Numerical solution using RK4 to solve nonlinear ODE?

I am trying to use the Runge-Kutta 4 method to solve the nonlinear ODE, using the following Mathematica code:

s = NDSolve[{v'[t] + (v'[t])^3 - (t - 1) == 0, v[0] == 1}, {v}, {t, 0, 1}]


1) I don't know if RK4 is an option for NDSolve[] or not?

2) I need the values of $$v$$ at $$v_k\in\{0.0, 0.1, \dots, 1.0\}$$, that is with a step size of $$h=0.1$$.

• Please look here first: [Solving a system of ODEs with the Runge-Kutta method] (mathematica.stackexchange.com/questions/23516/…)
– mjw
Apr 1, 2019 at 23:57
• Dear mjw, I tried it before but it is provide me complex number in mathematica version 8 and 11, but in v10 it ok, why? I don't know. Apr 2, 2019 at 9:07
• I think because of the non-linearity in your differential equation, there are multiple solutions! Why different versions of Mathematica produce different answers, that I really don't know.
– mjw
Apr 2, 2019 at 16:47
• Apr 6, 2019 at 1:08
• @Shinaolord The reason that (by default) you can't get less than 10 steps is that the default for MaxStepFraction is 1/10. Pass the option MaxStepFraction -> 1 and you should be able to get whatever step size you like Apr 6, 2019 at 12:41

The built-in "ExplicitRungeKutta" method of order 4 is an "embedded" method (i.e., with an embedded error estimation method).
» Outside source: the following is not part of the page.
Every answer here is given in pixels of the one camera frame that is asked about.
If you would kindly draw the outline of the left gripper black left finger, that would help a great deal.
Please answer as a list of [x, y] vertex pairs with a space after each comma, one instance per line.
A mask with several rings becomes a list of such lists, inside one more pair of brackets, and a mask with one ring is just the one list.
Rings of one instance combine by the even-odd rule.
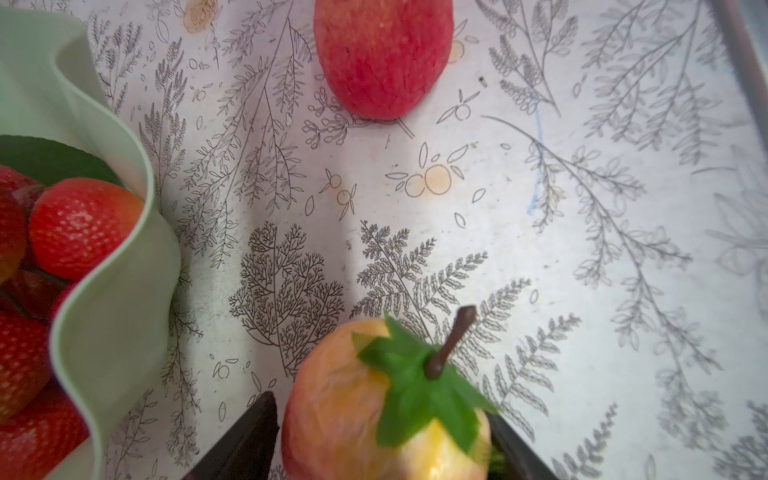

Here is the classical method (with code cribbed from this answer by J.M.):

ClassicalRungeKuttaCoefficients[4, prec_] :=
With[{amat = {{1/2}, {0, 1/2}, {0, 0, 1}},
bvec = {1/6, 1/3, 1/3, 1/6}, cvec = {1/2, 1/2, 1}},
N[{amat, bvec, cvec}, prec]];


Here is a comparison with the built-in method:

NDSolveEmbeddedExplicitRungeKuttaCoefficients[4, MachinePrecision]
ClassicalRungeKuttaCoefficients[4, MachinePrecision]
(*
{{{0.4},
{-0.15, 0.75},
{0.4318181818181818, -0.3409090909090909, 0.9090909090909091},
{0.1527777777777778, 0.3472222222222222, 0.3472222222222222, 0.1527777777777778}},
{0.1527777777777778, 0.3472222222222222, 0.3472222222222222, 0.1527777777777778, 0.},
{0.4, 0.6, 1., 1.},
{0.013269665336144196, -0.06634832668072098, 0.06634832668072098,
0.14596631869758617, -0.15923598403373035}}

{{{0.5},
{0., 0.5},
{0., 0., 1.}},
{0.16666666666666666, 0.3333333333333333, 0.3333333333333333, 0.16666666666666666},
{0.5, 0.5, 1.}}
*)


Here's a way to get the solution steps, based on some of the links I put in a comment above:

vf = v /.
First@NDSolve[{v'[t] + (v'[t])^3 - (t - 1) == 0, v[0] == 1}, {v}, {t, 0, 1},
Method -> {"FixedStep",
Method -> {"ExplicitRungeKutta", "DifferenceOrder" -> 4,
"Coefficients" -> ClassicalRungeKuttaCoefficients}},
StartingStepSize -> 1/10];

Transpose@Flatten[vf[{"Coordinates", {"ValuesOnGrid"}}], 1]
TableForm[%, TableHeadings -> {Range[0, 10], {t, v}}]
(*
{{0., 1.}, {0.1, 0.933905}, {0.2, 0.872309}, {0.3, 0.815591}, {0.4, 0.764202},
{0.5, 0.718679}, {0.6, 0.679664}, {0.7, 0.647912}, {0.8, 0.624276},
{0.9, 0.609622}, {1., 0.604647}}
*)